▸ **What needs to be done**
Restate the records that follow word for word; no pictures should appear.

(Source records)
= = =

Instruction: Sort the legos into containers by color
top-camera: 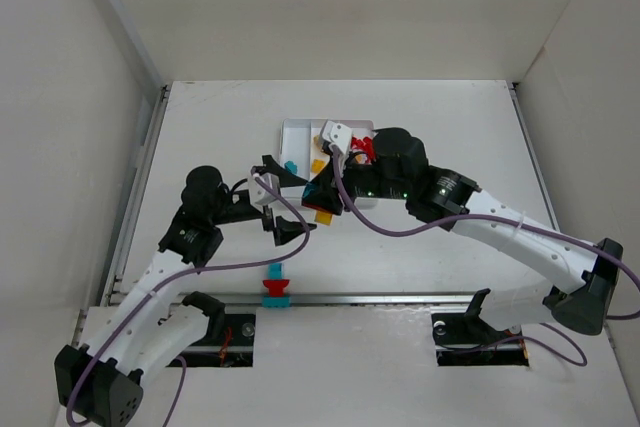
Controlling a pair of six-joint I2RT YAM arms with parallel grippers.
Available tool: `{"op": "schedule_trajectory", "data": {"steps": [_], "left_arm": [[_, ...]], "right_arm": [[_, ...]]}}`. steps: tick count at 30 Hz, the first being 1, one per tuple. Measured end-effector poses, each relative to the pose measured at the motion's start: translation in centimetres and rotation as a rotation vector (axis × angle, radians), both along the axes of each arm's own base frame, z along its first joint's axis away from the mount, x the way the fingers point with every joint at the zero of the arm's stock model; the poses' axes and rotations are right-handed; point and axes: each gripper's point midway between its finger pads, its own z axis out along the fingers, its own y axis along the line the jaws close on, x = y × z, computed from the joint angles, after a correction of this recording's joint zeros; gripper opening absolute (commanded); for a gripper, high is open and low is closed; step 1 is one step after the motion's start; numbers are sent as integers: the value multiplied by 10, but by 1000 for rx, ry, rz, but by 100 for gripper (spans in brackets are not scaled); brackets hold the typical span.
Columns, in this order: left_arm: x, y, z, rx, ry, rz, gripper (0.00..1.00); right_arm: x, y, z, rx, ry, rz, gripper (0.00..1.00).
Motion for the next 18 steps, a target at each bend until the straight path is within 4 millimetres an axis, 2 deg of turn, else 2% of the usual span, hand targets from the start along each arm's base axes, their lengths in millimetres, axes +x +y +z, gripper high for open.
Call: {"op": "schedule_trajectory", "data": {"steps": [8,12,13,15,18], "left_arm": [[-5,-3,-2,20,2,-54,80],[-12,-3,-2,26,6,-89,63],[-13,-3,-2,28,8,-96,52],[-14,-3,-4,34,9,-100,44],[-12,-2,-4,38,3,-92,41]], "right_arm": [[-7,1,-9,-13,6,44,0],[-9,1,-15,-25,12,55,0],[-9,1,-15,-24,9,57,0],[-10,1,-15,-24,11,65,0],[-12,1,-15,-24,13,77,0]]}}
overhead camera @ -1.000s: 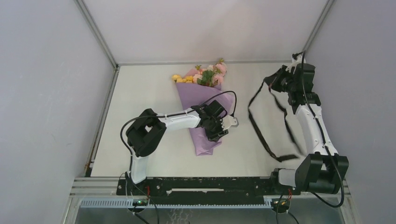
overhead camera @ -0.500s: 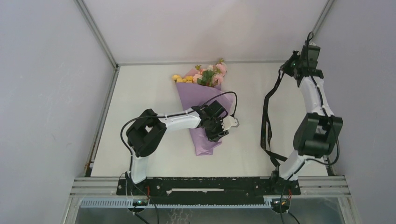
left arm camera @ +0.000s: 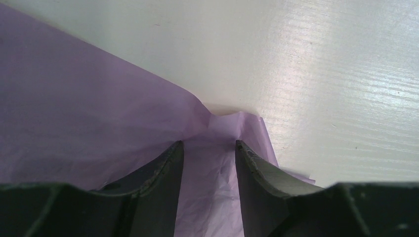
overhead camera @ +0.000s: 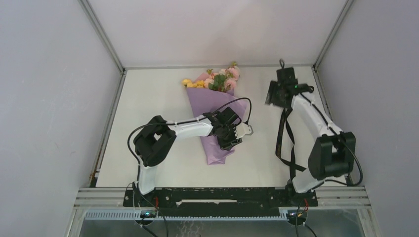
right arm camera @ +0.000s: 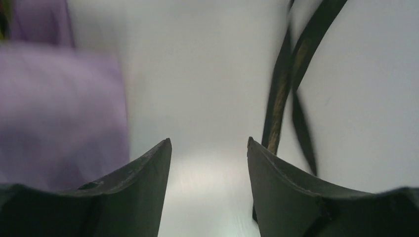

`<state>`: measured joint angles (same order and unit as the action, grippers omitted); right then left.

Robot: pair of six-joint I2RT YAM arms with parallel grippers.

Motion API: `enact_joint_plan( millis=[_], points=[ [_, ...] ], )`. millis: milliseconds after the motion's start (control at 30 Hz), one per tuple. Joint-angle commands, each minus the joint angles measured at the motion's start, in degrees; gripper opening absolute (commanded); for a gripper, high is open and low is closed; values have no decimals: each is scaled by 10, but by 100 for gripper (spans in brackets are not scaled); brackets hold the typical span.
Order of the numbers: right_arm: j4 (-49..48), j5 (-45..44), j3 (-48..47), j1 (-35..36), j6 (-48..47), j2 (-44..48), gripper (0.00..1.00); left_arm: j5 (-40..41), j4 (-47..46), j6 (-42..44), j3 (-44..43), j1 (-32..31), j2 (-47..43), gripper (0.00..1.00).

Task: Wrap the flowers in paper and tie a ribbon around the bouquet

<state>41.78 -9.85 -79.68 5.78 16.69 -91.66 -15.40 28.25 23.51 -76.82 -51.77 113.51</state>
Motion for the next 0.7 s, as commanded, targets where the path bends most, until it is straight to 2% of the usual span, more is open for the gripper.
enact_joint_plan(
  millis=[0, 133, 300, 467, 600, 667],
  points=[
    [28, 65, 136, 13, 54, 74, 65, 10, 32, 1, 28, 0, 26, 49],
    [81, 3, 226, 68, 85, 116, 68, 13, 31, 1, 28, -3, 27, 49],
    [65, 32, 320, 69, 136, 172, 73, 13, 32, 0, 29, -6, 26, 49],
    [17, 100, 373, 55, 136, 138, 72, 13, 32, 0, 29, -7, 21, 49],
    [-20, 113, 391, 61, 133, 85, 67, 14, 33, 2, 31, -7, 17, 49],
    [-35, 118, 392, 67, 131, 67, 54, 14, 33, 2, 32, -7, 15, 49]
  ],
)
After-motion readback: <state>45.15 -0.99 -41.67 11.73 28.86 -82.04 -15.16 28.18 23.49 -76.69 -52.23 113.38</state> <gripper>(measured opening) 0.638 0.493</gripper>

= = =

▸ **Solved exercise**
Instruction: Sort the legos into containers by color
top-camera: 
Controlling a pair of six-joint I2RT YAM arms with parallel grippers.
Available tool: `{"op": "schedule_trajectory", "data": {"steps": [_], "left_arm": [[_, ...]], "right_arm": [[_, ...]]}}`. steps: tick count at 30 Hz, the first being 1, one per tuple. Measured end-effector poses, each relative to the pose measured at the motion's start: translation in centimetres and rotation as a rotation vector (axis × angle, radians), both along the axes of each arm's own base frame, z along its first joint's axis away from the mount, x the way the fingers point with every joint at the zero of the arm's stock model; the poses' axes and rotations are right-handed; point and axes: each gripper's point midway between its finger pads, its own z axis out along the fingers, its own y axis along the line the jaws close on, x = y × z, computed from the joint angles, after a correction of this recording's joint zeros; gripper opening absolute (commanded); for a gripper, high is open and low is closed; step 1 is one step after the motion's start; numbers are sent as integers: the value multiplied by 10, but by 1000 for rx, ry, rz, but by 100 for gripper (spans in brackets are not scaled); brackets hold the typical span.
Columns, in this order: left_arm: x, y, z, rx, ry, rz, gripper (0.00..1.00); right_arm: x, y, z, rx, ry, rz, gripper (0.00..1.00).
Motion for the next 18 steps, a target at each bend until the straight path is within 4 millimetres an axis, 2 deg of turn, else 2% of the usual span, hand targets from the start along each arm's base axes, their lengths in millimetres, axes +x +y +z, gripper high for open.
Call: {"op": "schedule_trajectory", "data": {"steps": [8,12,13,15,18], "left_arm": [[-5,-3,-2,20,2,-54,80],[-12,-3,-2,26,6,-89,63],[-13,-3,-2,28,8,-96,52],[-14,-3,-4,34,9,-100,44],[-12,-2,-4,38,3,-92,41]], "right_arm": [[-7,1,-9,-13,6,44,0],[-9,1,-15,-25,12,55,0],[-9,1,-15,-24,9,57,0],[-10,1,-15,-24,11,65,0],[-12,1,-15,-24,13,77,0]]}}
overhead camera @ -1.000s: 
overhead camera @ -0.500s: 
left arm camera @ +0.000s: 
overhead camera @ +0.000s: 
right arm camera @ +0.000s: 

`<state>`: measured joint angles (same order and unit as the action, grippers omitted); right then left.

Robot: pair of six-joint I2RT YAM arms with parallel grippers.

Motion API: `enact_joint_plan( millis=[_], points=[ [_, ...] ], )`. millis: milliseconds after the motion's start (control at 30 Hz), one per tuple. Joint-angle commands, each minus the joint angles measured at the motion's start, in degrees; gripper opening absolute (commanded); for a gripper, high is open and low is closed; values have no decimals: each is scaled by 10, but by 100 for gripper (spans in brackets are not scaled); brackets hold the typical span.
Order of the numbers: right_arm: j4 (-49..48), j5 (-45..44), j3 (-48..47), j1 (-35..36), j6 (-48..47), j2 (-44..48), gripper (0.00..1.00); left_arm: j5 (-40..41), j4 (-47..46), j6 (-42..44), j3 (-44..43), j1 (-32..31), j2 (-47..43), gripper (0.00..1.00).

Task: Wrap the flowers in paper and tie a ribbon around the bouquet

<state>41.78 -9.85 -79.68 5.78 16.69 -91.66 -15.40 28.25 23.51 -76.82 -51.77 113.51</state>
Motion for the next 0.7 s, as commanded, targets where the path bends most, until it is straight to 2% of the usual span, more is open for the gripper.
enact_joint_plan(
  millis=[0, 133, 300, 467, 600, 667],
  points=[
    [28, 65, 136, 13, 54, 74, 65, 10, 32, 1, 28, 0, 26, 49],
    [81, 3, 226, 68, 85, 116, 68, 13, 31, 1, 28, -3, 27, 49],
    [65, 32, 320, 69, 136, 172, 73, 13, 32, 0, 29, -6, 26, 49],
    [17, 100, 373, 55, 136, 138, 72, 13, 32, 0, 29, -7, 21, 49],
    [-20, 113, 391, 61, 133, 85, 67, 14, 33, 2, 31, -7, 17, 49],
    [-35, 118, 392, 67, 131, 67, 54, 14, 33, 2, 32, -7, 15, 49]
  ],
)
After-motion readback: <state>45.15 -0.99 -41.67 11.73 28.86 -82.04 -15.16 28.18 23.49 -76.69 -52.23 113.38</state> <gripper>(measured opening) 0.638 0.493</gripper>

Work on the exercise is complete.